▶ _Task prompt_: Pull out every line in the data that has the string "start" in it.

▶ _Dataset extract_:
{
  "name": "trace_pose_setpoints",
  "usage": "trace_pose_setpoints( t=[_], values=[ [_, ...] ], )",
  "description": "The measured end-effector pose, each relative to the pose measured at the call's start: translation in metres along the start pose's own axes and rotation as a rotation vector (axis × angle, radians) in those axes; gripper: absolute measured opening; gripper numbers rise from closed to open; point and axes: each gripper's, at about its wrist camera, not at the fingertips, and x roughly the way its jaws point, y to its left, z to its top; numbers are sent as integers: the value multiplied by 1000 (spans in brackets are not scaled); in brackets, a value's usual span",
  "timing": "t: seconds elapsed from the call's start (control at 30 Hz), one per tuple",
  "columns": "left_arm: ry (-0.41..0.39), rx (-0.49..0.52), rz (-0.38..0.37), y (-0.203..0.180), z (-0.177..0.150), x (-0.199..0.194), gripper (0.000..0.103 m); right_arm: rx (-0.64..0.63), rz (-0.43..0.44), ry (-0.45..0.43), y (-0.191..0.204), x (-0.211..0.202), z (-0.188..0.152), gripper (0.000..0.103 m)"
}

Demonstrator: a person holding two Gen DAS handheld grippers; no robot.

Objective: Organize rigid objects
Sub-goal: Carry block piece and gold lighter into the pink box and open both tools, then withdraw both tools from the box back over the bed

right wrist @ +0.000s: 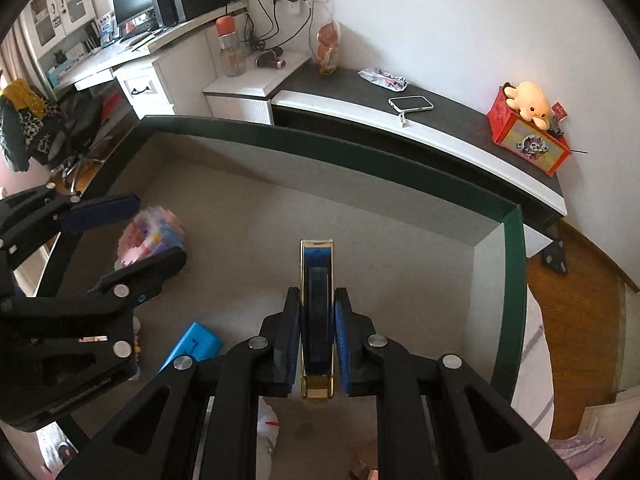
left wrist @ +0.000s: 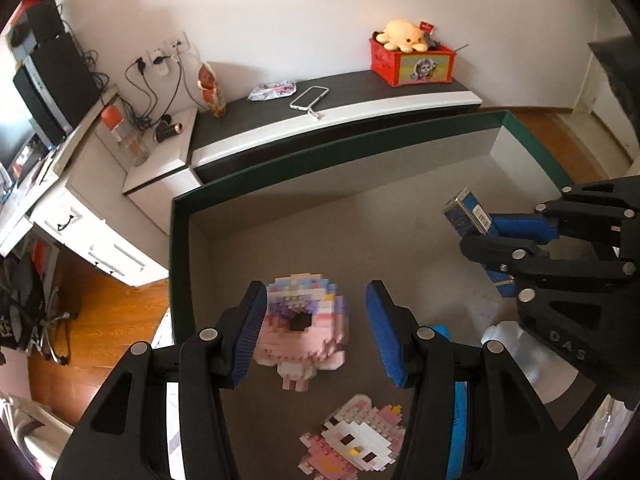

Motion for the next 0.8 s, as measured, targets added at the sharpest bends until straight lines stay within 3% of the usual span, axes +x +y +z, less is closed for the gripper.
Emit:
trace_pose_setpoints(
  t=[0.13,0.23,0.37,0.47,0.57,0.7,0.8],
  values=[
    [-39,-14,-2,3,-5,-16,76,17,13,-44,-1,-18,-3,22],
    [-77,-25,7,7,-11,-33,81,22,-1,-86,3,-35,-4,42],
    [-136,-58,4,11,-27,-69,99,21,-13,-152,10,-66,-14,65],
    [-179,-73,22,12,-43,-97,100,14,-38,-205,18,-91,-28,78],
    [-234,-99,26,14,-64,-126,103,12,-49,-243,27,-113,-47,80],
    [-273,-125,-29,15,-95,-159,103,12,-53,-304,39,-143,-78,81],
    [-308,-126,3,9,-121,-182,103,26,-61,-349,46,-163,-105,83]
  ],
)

▶ _Answer to this task_:
  "description": "The measured end-effector pose, each relative to the pose measured at the call's start: translation in metres along the start pose's own axes and rotation as a rotation vector (axis × angle, radians) in those axes; gripper: absolute measured opening; gripper numbers rise from closed to open; point and axes: each gripper's, at about its wrist camera, not at the fingertips, and x roughly the way its jaws point, y to its left, z to its top; numbers are sent as integers: the value multiplied by 1000 (spans in brackets are not scaled); in brackets, a value's usual span",
  "timing": "t: seconds elapsed from the call's start (control at 30 Hz), one per tuple",

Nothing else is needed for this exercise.